M-learner:A Flexible And Powerful Framework To Study Heterogeneous Treatment Effect In Mediation Model
This addresses the need for analyzing treatment effect heterogeneity in mediation settings, which is incremental as it builds on existing mediation frameworks but introduces a novel subgroup identification approach.
The authors tackled the problem of estimating heterogeneous indirect and total treatment effects in mediation models by proposing the M-learner, a method that identifies relevant subgroups through steps like tSNE projection and K-means clustering, with experimental results validating its robustness and effectiveness.

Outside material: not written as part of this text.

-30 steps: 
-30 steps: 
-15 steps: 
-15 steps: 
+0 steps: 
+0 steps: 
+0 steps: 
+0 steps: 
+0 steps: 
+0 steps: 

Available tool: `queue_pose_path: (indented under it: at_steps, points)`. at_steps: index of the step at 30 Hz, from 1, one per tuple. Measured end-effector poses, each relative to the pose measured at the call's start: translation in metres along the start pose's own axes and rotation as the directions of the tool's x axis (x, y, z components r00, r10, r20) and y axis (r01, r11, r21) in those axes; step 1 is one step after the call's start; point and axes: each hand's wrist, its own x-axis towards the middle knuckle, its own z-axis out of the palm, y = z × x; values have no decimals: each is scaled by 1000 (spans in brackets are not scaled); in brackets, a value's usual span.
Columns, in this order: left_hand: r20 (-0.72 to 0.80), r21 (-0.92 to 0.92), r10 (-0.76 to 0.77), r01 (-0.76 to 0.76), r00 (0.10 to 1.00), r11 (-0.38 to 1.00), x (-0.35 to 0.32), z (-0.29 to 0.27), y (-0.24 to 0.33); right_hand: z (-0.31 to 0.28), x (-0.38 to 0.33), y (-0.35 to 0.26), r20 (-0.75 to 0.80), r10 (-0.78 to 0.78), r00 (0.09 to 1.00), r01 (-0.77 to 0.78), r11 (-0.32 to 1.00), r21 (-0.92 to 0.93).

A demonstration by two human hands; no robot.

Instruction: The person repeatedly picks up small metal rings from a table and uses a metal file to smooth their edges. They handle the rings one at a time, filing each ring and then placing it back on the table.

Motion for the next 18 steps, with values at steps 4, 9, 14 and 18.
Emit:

We propose a novel method, termed the M-learner, for estimating heterogeneous indirect and total treatment effects and identifying relevant subgroups within a mediation framework. The procedure comprises four key steps. First, we compute individual-level conditional average indirect/total treatment effect Second, we construct a distance matrix based on pairwise differences. Third, we apply tSNE to project this matrix into a low-dimensional Euclidean space, followed by K-means clustering to identify subgroup structures. Finally, we calibrate and refine the clusters using a threshold-based procedure to determine the optimal configuration. To the best of our knowledge, this is the first approach specifically designed to capture treatment effect heterogeneity in the presence of mediation. Experimental results validate the robustness and effectiveness of the proposed framework. Application to the real-world Jobs II dataset highlights the broad adaptability and potential applicability of our method.Code is available at https: //anonymous.4open.science/r/M-learner-C4BB.